I was glad I could be a part of the process. I’m even more glad defense counsel Ryder saw fit to use my map and testimony to support his argument…because that made me seem more credible on the stand.

Thanks John!

That argument, brought by defense counsel, was then turned on its head in redirect.

Thanks Alexander Wharton!

Still…I’m not an expert, and I’m not pretending to be. I’m just a guy with a blog, a knowledge of public records, and a slight OCD disorder when it comes to Excel Spreadsheets and Google Maps.

Thanks God…or my parents…or however I ended up with this.

The Ruling

Chancellor Jenkins sided with the SCDP and the NAACP.

He found that the Election Commission did not adequately inform the public of the agenda on their June 21st meeting. This could be viewed as an open meetings violation.

Jenkins found that the absence of detail in the agenda and the failure to publish recent minutes of the Commission constituted a failure to adequately inform the public of the Commission’s actions. This, in his words violates the spirit, if not the letter of the open meetings law.

Because of all that, and maps and testimony delivered and prepared by yours truly, the court ruled that the Early Voting plan approved on July 29th had a clear and disparate impact on African-American voters.

As a result, the court ruled that two additional sites should be opened on the first two days of early voting (July13-14) at Mississippi Blvd Christian Church and a site to be determined in North Memphis. Tuesday the court amended its order that all Early Voting sites should open on Tuesday, July 17th and remain open through the Early Voting period.

An updated list of dates and times for early voting locations can be found here.

The conclusions of the Court, and the ramifications for those conclusions are the real story…even though none of the media coverage will really talk about the “in the weeds” stuff.

And that “real story” means there will have to be some changes in how the Shelby County Election Commission operates when it comes to disclosing future and past business to the public.

Time to the Change the SOP

Shelby County Election Commission Chair, Robert Meyers was on the stand for hours.

Chairman Meyers disclosed in testimony that he asked the Administrator of Elections, Linda Phillips, to undertake a research project. That research was to find out if the Election Commission was serving the voters, particularly in early voting sites, as best they could.

Meyers admitted on the stand that this request was made outside the normal bounds of a meeting (actually after a meeting as he recalled). He also noted that these kinds of requests come from Election Commissioners all the time. They’re standard operating procedure (SOP), to paraphrase his testimony.

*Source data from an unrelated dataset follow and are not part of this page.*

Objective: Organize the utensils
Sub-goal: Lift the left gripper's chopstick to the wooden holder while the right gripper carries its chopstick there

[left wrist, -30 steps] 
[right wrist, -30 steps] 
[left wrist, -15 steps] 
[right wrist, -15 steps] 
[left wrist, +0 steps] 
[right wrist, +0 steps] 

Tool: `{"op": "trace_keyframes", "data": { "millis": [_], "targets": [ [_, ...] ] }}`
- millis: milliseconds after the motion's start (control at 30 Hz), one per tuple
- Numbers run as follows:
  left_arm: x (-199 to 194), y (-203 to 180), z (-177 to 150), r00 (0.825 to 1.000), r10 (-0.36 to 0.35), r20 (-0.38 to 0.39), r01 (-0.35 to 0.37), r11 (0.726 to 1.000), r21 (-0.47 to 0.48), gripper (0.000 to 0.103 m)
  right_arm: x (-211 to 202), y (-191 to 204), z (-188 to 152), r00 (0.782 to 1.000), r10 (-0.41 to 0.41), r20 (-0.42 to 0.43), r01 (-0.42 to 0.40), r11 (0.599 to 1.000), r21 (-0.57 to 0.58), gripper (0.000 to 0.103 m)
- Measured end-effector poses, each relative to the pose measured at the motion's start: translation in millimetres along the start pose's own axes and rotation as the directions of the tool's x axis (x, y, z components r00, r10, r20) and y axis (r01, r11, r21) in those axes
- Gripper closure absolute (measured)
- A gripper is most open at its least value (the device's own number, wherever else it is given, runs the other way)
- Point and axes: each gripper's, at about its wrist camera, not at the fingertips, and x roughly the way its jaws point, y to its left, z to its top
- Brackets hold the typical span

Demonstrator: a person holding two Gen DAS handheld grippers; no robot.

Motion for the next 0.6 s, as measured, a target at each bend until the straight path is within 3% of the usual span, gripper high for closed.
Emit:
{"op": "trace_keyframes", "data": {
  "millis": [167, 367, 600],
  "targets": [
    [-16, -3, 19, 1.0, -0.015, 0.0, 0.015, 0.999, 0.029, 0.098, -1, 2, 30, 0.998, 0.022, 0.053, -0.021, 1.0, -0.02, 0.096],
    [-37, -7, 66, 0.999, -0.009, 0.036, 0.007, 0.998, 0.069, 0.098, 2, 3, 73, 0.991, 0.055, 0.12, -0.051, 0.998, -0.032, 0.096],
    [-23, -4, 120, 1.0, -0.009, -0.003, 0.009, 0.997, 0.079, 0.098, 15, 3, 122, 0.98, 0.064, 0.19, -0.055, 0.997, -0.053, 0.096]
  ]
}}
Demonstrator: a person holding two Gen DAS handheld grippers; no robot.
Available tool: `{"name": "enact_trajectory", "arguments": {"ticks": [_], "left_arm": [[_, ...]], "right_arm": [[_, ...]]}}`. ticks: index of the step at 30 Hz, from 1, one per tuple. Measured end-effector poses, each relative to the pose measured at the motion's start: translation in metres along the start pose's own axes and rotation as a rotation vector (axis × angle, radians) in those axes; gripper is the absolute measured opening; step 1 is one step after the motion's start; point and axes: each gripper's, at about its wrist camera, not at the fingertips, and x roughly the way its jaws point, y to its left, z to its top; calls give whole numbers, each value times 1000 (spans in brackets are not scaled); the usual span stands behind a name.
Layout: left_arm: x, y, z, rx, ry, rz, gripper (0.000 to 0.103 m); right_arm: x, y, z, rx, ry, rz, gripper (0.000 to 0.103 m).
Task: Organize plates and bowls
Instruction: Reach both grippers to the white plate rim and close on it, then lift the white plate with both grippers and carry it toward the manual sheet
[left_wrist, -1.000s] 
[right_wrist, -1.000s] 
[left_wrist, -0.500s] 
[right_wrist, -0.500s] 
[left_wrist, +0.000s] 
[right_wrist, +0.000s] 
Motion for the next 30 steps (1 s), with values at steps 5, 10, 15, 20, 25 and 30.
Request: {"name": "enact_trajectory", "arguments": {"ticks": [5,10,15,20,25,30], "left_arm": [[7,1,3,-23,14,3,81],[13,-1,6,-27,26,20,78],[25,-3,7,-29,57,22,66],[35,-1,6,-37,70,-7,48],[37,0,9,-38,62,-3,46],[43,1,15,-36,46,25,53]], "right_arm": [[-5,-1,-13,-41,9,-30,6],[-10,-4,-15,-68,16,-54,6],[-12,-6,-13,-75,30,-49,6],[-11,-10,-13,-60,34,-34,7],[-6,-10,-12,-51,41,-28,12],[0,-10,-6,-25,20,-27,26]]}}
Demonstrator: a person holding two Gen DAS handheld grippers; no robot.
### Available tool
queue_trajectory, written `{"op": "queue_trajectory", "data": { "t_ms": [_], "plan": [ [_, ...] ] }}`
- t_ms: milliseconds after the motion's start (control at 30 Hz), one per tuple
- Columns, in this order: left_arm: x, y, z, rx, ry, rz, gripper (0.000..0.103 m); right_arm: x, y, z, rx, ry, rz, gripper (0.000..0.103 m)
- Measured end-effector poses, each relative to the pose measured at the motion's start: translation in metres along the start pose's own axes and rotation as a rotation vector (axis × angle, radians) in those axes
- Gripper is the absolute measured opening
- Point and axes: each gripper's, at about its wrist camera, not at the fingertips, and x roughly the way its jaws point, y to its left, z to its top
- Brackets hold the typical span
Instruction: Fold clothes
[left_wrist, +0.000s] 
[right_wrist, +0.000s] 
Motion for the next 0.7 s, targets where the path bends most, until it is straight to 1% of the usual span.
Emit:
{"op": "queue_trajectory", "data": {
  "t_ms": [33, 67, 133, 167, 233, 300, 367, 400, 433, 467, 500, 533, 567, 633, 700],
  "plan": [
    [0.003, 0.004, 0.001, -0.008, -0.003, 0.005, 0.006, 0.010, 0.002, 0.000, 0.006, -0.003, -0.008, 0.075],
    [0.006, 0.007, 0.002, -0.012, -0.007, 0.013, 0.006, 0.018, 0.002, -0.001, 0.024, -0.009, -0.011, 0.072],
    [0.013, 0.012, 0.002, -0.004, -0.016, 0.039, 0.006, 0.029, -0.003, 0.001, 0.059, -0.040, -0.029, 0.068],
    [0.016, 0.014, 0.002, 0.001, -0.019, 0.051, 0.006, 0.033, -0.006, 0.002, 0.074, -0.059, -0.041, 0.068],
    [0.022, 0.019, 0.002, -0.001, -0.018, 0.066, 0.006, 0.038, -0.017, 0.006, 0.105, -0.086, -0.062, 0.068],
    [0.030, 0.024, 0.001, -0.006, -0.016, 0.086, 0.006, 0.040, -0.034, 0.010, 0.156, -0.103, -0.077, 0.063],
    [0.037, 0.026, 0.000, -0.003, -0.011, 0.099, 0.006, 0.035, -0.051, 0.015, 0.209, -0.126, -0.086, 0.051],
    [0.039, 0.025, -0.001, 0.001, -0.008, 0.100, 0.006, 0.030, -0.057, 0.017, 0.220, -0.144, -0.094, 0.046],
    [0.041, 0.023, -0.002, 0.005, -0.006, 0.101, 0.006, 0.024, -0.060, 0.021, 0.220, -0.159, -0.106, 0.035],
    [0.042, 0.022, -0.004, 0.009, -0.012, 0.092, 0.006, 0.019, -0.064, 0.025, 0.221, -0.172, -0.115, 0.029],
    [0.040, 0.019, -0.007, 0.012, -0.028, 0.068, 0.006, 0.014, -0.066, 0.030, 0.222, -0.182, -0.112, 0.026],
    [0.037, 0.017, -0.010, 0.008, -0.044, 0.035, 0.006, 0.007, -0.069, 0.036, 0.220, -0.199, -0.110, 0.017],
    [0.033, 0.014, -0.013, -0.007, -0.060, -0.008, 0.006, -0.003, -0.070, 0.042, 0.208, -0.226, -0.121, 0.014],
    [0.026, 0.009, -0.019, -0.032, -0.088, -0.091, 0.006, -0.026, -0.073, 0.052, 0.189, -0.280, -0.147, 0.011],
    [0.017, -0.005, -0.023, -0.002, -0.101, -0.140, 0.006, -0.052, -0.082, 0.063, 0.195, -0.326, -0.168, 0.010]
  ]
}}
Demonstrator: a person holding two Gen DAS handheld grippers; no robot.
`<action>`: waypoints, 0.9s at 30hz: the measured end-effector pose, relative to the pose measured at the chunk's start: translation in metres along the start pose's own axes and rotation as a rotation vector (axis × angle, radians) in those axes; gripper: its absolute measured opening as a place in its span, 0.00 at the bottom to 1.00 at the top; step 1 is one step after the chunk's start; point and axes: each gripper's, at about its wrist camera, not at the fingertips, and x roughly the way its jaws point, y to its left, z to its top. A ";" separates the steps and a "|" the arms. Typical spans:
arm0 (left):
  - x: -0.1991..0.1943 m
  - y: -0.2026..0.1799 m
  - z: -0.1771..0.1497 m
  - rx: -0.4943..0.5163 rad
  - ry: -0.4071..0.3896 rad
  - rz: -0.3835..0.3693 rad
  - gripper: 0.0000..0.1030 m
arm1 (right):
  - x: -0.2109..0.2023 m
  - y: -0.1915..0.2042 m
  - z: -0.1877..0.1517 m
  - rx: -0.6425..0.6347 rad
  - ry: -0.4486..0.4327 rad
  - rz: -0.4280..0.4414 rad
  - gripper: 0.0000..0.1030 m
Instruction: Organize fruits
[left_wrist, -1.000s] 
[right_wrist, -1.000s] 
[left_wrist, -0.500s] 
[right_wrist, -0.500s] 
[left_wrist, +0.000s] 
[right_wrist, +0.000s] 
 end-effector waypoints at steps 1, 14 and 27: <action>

Phillips presented her report during the June 21st meeting, according to Meyers. The report was presented as a resolution to rejigger the early voting. That presentation was made under the heading:  Resolutions for August 2, 2018 Election .
Meyers said, on the stand, he believed anyone would understand this agenda item as a vote on the Early Voting Plan. But that’s anything but clear. Those resolutions could have been anything from approving vendor contracts, to the background color or design of the “I Voted” stickers.

Further, because there had been no prior discussion of the “research project”, nor was that research published for public inspection, there is also no way any citizen could have reasonably expected the Commission to hear such a presentation.

Disclose with Detail

This brings up something that I’ve noted for several years at the Election Commission. It also applies to other boards who follow the letter, rather than the spirit of the law.

Publishing an agenda, with little or no detail, is of no use to most citizens.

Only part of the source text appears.